Manufacturing in the Philadelphia region expanded in December at the fastest pace since April 2005 as orders and the factory workweek increased.
The Federal Reserve Bank of Philadelphia’s general economic index unexpectedly rose to 24.3 from 22.5 last month. The gauge was forecast to decrease to 15, according to the median estimate in a Bloomberg News survey. Readings greater than zero signal expansion in the area covering eastern Pennsylvania, southern New Jersey and Delaware.
Growth in China and other emerging economies, corporate purchases of new equipment and stronger consumer spending are bolstering production. Manufacturing may keep powering an economic recovery that Fed policy makers this week said has been slow to create jobs.
“We’re seeing some reacceleration after a lull in manufacturing activity in the late summer,” Michael Feroli, chief U.S. economist at JPMorgan Securities LLC in New York, said before the report.

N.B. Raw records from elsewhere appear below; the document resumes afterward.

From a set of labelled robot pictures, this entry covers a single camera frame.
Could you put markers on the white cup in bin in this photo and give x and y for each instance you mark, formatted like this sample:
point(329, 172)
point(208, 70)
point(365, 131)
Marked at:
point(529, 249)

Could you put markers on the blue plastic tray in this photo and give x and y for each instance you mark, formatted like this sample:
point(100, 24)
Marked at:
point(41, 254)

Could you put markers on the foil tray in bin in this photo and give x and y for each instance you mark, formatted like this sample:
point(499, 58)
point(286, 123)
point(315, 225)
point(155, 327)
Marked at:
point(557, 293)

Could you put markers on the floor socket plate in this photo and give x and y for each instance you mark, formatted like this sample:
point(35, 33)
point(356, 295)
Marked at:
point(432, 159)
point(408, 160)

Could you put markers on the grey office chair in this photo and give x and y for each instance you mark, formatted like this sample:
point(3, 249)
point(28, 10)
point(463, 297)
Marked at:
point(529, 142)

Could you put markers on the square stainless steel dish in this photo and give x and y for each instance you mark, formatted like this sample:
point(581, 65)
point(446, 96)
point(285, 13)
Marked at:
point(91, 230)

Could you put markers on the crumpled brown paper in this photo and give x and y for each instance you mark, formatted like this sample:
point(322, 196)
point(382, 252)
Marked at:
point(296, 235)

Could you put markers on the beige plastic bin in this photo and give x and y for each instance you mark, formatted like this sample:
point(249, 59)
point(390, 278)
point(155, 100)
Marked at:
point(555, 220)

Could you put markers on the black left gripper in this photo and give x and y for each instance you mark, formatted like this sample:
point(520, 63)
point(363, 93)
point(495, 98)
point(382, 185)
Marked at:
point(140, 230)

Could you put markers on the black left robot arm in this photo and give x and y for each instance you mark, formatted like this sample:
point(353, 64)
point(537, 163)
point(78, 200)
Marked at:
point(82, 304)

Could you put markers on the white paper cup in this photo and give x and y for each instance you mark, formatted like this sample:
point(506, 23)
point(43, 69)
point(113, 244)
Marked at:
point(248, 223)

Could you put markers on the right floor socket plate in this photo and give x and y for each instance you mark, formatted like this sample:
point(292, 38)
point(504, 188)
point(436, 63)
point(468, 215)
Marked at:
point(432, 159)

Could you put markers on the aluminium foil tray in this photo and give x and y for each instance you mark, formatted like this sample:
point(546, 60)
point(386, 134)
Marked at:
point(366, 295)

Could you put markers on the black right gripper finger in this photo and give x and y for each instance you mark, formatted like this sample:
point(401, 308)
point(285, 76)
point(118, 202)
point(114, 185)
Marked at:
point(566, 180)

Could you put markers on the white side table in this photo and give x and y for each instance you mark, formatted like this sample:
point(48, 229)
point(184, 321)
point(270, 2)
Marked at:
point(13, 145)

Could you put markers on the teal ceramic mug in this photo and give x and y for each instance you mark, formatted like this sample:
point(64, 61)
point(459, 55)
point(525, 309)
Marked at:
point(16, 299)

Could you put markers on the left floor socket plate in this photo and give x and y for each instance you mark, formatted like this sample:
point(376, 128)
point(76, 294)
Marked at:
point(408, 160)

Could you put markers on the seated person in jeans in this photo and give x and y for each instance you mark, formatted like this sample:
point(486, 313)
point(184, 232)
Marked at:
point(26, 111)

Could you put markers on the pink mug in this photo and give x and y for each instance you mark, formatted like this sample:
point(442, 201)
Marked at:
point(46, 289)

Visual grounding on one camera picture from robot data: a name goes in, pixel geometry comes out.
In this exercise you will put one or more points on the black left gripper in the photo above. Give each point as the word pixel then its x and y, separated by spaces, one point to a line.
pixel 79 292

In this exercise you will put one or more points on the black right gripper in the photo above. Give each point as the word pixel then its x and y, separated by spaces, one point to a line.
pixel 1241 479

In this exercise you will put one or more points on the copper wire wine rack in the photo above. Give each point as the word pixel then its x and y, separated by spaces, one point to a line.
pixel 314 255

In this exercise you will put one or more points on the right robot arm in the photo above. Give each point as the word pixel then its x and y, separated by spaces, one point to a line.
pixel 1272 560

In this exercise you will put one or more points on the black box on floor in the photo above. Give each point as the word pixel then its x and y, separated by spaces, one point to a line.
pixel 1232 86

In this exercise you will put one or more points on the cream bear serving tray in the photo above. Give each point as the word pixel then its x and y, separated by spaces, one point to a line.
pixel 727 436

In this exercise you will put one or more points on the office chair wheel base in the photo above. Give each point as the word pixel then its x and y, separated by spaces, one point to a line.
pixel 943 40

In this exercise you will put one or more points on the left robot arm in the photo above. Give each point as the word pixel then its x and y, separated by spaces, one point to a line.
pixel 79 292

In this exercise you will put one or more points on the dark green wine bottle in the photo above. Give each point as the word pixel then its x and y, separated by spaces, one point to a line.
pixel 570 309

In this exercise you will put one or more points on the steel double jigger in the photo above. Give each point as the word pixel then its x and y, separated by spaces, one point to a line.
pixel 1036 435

Estimates in the Bloomberg survey of 59 economists ranged from 5 to 20.5.
Stocks were little changed after the manufacturing figures. The Standard & Poor’s 500 Index rose 0.1 percent to 1,236.72 at 10:21 a.m. in New York. Treasuries fell, pushing up the yield on the benchmark 10-year note to 3.54 percent from 3.53 percent late yesterday.
Jobless Claims
Another report from the Labor Department today showed fewer Americans than forecast filed claims for jobless benefits last week, a sign the labor market is improving. Applications for unemployment insurance dropped by 3,000 to 420,000.
The Philadelphia Fed bank’s new orders measure climbed to 14.6, the highest since February, from 10.4 in November. A measure of the average workweek increased to 19.3 in December, the highest since March 2004, indicating hiring may soon pick up.

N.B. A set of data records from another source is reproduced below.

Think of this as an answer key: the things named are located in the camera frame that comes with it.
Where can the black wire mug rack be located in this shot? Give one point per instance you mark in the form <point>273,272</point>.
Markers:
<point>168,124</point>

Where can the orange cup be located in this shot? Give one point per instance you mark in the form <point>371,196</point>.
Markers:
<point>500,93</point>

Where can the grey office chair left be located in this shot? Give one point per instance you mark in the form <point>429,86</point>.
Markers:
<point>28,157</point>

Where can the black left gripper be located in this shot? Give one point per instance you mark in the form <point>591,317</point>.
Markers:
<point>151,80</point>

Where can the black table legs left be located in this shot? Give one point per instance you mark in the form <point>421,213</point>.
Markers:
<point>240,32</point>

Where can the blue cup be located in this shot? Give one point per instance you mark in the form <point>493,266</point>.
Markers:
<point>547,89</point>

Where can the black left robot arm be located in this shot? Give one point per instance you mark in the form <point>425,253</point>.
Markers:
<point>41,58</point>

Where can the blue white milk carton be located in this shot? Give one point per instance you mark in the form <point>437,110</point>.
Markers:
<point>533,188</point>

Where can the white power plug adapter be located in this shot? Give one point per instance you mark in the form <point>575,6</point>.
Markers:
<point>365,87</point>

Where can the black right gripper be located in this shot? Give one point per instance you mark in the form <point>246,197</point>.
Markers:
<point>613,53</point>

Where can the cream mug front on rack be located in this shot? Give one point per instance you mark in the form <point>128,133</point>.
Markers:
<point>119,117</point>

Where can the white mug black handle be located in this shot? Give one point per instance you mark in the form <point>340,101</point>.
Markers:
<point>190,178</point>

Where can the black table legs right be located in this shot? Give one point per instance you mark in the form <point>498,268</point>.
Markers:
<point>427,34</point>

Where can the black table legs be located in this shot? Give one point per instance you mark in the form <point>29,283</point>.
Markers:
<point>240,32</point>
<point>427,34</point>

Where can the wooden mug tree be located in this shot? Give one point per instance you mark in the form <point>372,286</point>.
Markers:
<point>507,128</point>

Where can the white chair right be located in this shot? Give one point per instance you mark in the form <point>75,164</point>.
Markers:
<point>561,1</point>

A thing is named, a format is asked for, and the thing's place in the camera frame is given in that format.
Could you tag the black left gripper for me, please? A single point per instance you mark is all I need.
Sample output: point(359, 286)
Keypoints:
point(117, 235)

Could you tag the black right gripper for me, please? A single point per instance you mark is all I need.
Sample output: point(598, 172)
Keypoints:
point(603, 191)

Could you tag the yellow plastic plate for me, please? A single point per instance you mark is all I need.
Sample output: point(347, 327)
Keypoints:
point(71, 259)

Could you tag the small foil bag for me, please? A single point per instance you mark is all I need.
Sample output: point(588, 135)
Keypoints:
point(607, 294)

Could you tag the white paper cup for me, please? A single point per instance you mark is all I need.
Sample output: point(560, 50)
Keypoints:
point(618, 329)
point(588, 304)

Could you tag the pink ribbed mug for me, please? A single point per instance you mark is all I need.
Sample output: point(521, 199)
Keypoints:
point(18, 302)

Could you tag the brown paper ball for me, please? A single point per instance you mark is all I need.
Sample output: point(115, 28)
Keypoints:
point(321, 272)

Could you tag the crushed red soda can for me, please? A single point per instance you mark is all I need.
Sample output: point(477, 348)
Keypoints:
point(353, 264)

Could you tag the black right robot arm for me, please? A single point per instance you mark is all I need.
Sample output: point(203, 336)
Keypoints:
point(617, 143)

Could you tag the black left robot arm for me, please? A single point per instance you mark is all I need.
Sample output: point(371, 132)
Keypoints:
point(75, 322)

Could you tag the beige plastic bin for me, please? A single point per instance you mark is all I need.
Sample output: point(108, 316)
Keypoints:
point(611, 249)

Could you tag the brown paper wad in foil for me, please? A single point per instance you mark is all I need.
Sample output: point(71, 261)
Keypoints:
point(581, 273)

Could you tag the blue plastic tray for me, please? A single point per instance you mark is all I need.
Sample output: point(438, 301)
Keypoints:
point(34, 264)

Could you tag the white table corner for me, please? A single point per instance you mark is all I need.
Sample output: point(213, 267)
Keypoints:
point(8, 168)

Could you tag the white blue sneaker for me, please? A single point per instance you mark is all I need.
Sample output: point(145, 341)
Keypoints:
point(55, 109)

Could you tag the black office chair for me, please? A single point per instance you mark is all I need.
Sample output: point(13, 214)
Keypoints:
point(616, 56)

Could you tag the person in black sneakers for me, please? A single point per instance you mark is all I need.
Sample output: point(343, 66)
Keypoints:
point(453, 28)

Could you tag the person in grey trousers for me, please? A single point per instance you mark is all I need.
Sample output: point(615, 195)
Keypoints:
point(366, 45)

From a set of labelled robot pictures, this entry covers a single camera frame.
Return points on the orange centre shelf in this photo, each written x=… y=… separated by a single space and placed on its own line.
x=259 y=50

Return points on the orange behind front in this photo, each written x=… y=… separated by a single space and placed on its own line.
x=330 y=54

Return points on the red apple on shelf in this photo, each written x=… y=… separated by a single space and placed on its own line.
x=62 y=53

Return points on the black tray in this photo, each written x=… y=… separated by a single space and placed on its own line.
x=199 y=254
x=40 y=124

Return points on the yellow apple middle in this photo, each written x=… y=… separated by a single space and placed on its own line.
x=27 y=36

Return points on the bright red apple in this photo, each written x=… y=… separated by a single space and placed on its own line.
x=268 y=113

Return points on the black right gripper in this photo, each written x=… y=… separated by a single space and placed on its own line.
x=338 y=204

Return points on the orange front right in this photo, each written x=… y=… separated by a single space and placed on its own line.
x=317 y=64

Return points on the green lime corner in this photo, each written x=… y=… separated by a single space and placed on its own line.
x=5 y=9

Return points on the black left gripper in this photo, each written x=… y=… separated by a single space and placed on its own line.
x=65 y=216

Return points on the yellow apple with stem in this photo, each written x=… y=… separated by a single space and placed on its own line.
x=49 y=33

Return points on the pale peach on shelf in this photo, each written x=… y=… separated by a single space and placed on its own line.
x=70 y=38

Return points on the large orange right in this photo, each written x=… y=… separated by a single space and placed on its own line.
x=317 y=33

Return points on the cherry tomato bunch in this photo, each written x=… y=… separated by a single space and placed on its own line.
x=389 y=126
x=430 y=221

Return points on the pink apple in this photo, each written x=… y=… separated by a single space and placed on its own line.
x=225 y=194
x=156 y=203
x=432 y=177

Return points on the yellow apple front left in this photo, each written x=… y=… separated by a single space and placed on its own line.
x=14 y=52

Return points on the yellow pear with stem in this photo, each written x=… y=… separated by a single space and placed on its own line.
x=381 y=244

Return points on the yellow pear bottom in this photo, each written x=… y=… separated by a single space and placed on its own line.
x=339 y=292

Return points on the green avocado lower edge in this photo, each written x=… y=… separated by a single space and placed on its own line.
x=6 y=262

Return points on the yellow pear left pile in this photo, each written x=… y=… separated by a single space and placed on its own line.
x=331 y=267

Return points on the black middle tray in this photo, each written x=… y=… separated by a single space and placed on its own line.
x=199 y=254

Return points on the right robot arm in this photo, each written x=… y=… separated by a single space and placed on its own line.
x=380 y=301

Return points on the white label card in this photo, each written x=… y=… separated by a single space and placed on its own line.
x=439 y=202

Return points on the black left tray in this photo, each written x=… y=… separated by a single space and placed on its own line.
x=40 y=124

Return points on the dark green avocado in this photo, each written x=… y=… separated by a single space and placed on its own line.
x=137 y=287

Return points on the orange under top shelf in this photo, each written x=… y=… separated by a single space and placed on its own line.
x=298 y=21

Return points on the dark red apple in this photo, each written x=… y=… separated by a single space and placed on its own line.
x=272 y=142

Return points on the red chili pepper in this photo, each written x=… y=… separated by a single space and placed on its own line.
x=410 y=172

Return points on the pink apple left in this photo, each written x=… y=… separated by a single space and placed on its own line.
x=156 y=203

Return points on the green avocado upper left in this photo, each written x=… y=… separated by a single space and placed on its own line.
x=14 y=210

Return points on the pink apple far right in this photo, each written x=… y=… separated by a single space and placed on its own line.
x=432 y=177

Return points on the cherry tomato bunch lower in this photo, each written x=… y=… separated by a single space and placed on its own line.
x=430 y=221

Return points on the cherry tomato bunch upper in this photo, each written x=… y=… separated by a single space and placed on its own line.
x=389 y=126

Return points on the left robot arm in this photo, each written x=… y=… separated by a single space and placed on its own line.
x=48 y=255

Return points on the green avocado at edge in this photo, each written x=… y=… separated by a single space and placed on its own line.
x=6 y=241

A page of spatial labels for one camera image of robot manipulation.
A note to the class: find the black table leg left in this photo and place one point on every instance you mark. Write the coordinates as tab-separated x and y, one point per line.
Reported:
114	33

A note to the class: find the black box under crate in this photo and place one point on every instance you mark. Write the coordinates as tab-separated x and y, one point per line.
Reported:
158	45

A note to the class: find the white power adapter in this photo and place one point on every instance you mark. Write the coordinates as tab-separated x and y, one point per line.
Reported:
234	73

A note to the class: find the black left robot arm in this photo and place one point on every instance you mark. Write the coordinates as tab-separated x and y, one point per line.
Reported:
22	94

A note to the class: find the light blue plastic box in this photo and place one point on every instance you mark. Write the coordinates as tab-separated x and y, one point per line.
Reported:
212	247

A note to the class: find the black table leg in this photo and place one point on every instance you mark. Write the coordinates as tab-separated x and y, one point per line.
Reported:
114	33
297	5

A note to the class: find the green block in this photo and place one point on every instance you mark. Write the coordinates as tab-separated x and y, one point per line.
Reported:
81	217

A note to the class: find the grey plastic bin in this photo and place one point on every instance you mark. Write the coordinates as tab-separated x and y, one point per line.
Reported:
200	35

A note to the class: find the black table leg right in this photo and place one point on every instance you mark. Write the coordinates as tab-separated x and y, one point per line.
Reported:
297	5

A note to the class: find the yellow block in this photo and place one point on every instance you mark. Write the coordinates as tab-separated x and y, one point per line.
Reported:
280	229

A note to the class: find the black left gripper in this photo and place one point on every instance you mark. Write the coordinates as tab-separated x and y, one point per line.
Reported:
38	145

The shipments gauge decreased to 7.3 from 16.8 last month. The employment index fell to 5.1 from 13.3 last month, which was the highest since August 2007.
The index of prices paid jumped to 51.2, the highest since July 2008, from 34 the prior month, while its gauge of prices received increased to a two-year high of 10.7 from minus 2.1.
Empire State
The overall Philadelphia Fed’s index isn’t composed of the individual measures, so some economists consider it a gauge of sentiment among manufacturers. The New York Fed’s factory measure, released yesterday, rebounded to 10.6 this month from minus 11.1 in November.
Economists monitor the New York and Philadelphia Fed factory reports for clues about the Institute for Supply Management national figures on manufacturing during the month.
The ISM will release its report on Jan. 3. The measure last month fell to 56.6 from a five-month high of 56.9.
Manufacturing makes up about 11 percent of the economy and is getting a boost from expanding world trade. Exports rose 3.2 percent in October to the highest level since August 2008, according to Commerce Department data released Dec. 10. Business spending on equipment and software advanced at a 17 percent annual rate in the third quarter.
Broadcom Corp., the biggest maker of chips for television set-top boxes, yesterday increased its fourth-quarter revenue projection to about $1.9 billion, the top end of an earlier forecast range. Irvine, California-based Broadcom is making inroads in the mobile-phone market, supplying radio chips for handsets from South Korea’s Samsung Electronics Co. and Finland’s Nokia Oyj.
“We have seen now an extended period of time of recovery in the components business,” Paul Reilly , chief financial officer of Arrow Electronics Inc., said yesterday at a conference in New York. Melville, New York-based Arrow is a distributor of electronic components and computer products to industrial customers.